Your objective: Begin with the first line of the entries below. Copy each line exactly, stopping after the one that contains "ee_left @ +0".

(Records from a data collection)
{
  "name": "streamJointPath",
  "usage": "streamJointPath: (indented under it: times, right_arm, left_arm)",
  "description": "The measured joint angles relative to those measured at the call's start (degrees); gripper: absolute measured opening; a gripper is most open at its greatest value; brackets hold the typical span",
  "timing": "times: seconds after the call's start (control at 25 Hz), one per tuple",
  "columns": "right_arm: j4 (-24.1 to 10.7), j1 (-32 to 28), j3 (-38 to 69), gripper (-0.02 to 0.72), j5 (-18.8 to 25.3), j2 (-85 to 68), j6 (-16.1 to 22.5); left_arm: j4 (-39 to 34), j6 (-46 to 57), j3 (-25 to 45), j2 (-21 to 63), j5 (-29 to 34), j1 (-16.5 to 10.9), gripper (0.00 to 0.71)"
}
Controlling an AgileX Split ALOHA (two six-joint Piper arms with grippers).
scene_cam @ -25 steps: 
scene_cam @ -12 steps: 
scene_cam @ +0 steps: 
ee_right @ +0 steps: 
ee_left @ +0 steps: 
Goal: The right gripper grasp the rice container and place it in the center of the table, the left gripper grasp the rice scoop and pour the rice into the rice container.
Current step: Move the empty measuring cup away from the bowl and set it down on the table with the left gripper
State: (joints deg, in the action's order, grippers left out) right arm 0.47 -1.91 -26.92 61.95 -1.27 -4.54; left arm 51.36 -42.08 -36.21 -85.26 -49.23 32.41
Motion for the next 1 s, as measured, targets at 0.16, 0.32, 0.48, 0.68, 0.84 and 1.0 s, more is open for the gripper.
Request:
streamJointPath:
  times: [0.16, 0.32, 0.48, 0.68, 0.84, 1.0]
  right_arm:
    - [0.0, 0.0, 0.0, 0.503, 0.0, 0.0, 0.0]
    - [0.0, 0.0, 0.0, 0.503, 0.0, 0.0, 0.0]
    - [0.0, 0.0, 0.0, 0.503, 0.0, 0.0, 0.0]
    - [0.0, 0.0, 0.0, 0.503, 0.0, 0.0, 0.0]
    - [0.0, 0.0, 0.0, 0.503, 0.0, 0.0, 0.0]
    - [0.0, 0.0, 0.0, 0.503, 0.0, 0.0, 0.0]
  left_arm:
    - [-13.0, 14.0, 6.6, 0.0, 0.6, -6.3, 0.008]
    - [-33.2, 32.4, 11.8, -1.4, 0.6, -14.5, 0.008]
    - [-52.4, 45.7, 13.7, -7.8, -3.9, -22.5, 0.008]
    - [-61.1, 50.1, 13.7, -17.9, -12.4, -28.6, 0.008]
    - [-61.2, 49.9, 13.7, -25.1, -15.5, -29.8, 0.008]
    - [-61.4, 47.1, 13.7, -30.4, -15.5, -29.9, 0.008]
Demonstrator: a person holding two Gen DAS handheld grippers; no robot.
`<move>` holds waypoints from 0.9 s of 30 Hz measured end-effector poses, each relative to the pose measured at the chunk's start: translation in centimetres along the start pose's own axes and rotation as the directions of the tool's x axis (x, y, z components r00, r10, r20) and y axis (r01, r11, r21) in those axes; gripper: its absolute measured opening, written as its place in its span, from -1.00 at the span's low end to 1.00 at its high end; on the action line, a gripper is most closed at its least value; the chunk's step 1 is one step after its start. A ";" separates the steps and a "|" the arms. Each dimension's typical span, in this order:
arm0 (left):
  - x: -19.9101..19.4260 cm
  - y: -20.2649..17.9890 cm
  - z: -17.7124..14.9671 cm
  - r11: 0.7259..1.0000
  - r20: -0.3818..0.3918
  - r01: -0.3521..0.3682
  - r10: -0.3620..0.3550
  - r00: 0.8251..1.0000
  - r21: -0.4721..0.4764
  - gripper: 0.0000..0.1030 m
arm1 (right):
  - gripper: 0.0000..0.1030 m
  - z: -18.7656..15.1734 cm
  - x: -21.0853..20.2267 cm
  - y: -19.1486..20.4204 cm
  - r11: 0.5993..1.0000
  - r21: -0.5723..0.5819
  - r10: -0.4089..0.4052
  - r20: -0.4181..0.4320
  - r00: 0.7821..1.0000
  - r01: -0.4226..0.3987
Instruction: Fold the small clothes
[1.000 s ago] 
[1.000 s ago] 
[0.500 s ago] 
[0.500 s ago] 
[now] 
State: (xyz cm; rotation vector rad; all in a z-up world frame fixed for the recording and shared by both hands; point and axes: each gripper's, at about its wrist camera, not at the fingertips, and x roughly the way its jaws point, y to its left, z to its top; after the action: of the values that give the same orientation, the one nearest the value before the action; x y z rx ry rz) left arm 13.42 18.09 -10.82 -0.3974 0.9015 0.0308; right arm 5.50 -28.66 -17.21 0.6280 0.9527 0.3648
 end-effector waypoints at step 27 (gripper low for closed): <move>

Output for this task:
{
  "name": "streamJointPath",
  "usage": "streamJointPath: (indented under it: times, right_arm, left_arm)",
  "description": "The measured joint angles relative to those measured at the call's start (degrees); gripper: absolute measured opening; a gripper is most open at its greatest value; brackets hold the typical span",
  "timing": "times: seconds after the call's start (control at 25 Hz), one per tuple",
  "columns": "right_arm: j4 (-24.1 to 10.7), j1 (-32 to 28), j3 (-38 to 69), gripper (-0.02 to 0.72), j5 (-18.8 to 25.3), j2 (-85 to 68), j6 (-16.1 to 22.5); left_arm: j4 (-39 to 34), j6 (-46 to 57), j3 (-25 to 45), j2 (-21 to 63), j5 (-29 to 34), j1 (-16.5 to 10.9), gripper (0.00 to 0.71)"
}
Controlling an AgileX Split ALOHA (two six-joint Piper arms with grippers).
scene_cam @ -25 steps: 
scene_cam @ -12 steps: 
scene_cam @ +0 steps: 
ee_right @ +0 steps: 
ee_left @ +0 steps: 

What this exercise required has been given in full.